Ohio doctor-turned-state-senator slammed for asking if ‘the colored population’ suffers higher COVID-19 infection rates because they aren’t good at washing their hands
The fact that Black Americans have been hit especially hard by the coronavirus pandemic can be attributed to both economic disparities and health care disparities. Even with the gains of the Affordable Care Act of 2010, a.k.a. Obamacare, millions of Black Americans continue to be uninsured or underinsured. But when Ohio State Sen. Steve Huffman was debating whether or not racism should be declared a public health crisis, the far-right Republican replied that perhaps “the colored population” was being hit so hard by COVID-19 because they don’t wash their hands enough.
At an Ohio Senate Health Committee hearing this week, Huffman said, “I understand African-Americans have a higher incidence of chronic conditions, and it makes them more susceptible to death from COVID…. Could it just be that African-Americans or the colored population do not wash their hands as well as other groups or wear a mask or do not socially distance themselves? That could be the explanation of the higher incidence?”
Angela Dawson, director of the Ohio Commission on Minority Health, was also present at the hearing — and she told Huffman, “That is not the opinion of leading medical experts in this country.” Dawson noted that because COVID-19 often attacks one’s respiratory system, people who suffer from chronic conditions are more vulnerable.

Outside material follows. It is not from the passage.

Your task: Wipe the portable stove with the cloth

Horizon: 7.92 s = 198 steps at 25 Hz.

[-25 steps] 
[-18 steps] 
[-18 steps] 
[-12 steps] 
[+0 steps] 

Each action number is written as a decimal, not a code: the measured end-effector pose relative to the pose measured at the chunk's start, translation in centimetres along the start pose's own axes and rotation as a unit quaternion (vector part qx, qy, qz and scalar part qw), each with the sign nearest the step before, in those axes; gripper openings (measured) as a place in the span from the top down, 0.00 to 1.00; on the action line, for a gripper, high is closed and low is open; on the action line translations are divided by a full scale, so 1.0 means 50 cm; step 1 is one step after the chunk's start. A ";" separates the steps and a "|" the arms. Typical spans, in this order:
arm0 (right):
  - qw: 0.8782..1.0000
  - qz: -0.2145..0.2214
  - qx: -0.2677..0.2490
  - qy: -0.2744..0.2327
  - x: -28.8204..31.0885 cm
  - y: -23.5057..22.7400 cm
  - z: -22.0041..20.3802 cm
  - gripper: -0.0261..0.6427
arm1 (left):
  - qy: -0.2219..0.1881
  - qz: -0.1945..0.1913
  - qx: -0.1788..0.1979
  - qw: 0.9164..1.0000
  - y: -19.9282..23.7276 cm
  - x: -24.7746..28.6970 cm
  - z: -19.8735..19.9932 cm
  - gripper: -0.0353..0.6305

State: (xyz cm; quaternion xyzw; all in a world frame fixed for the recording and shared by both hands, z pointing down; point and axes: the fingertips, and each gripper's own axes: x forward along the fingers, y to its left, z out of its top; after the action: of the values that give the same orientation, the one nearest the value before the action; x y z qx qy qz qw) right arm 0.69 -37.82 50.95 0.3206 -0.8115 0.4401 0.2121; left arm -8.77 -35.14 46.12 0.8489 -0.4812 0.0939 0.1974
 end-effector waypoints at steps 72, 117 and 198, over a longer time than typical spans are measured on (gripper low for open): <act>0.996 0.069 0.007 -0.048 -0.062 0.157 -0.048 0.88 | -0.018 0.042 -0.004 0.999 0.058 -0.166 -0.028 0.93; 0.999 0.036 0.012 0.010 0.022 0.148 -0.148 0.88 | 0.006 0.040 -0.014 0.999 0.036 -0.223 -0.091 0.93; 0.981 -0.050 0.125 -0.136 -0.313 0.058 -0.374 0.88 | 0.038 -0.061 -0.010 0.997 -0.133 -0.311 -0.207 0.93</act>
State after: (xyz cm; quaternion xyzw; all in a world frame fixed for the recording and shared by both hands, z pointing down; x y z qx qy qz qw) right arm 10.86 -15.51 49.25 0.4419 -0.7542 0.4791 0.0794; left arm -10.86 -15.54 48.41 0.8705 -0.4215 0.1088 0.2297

Because Black Americans are more likely to suffer from diabetes, heart disease or cancer — according to health experts — they are more likely to be infected by COVID-19. It isn’t because, as Huffman suggested, they aren’t washing their hands as well. Another factor: African-Americans are also more likely be working in jobs where staying home and working online is not an option — for example, Black postal workers or Black bus drivers.
Stephanie Howse, the Cleveland-based Democrat who heads the Ohio Legislative Black Caucus, denounced Huffman’s comments as racist — and she was appalled that someone with a medical background would make such a ridiculous statement. Huffman has a background as an emergency room doctor.
Howse said of Huffman, “He highlights what racism is from a systematic perspective. He’s a full legislator, but beyond that, professionally, he’s a doctor. When we talk about the health disparities that happen because black folks aren’t believed when they’re actually hurt, they aren’t given the treatment that they need. Do you think that someone who acknowledges the ‘coloreds’ is going to give the love and care that people need when they come through those doors?”
Ohio State Sen. Cecil Thomas, a Cincinnati Democrat, was equally critical of Huffman — saying, “He’s an example of why we have to have this discussion about racism and how it impacts people.”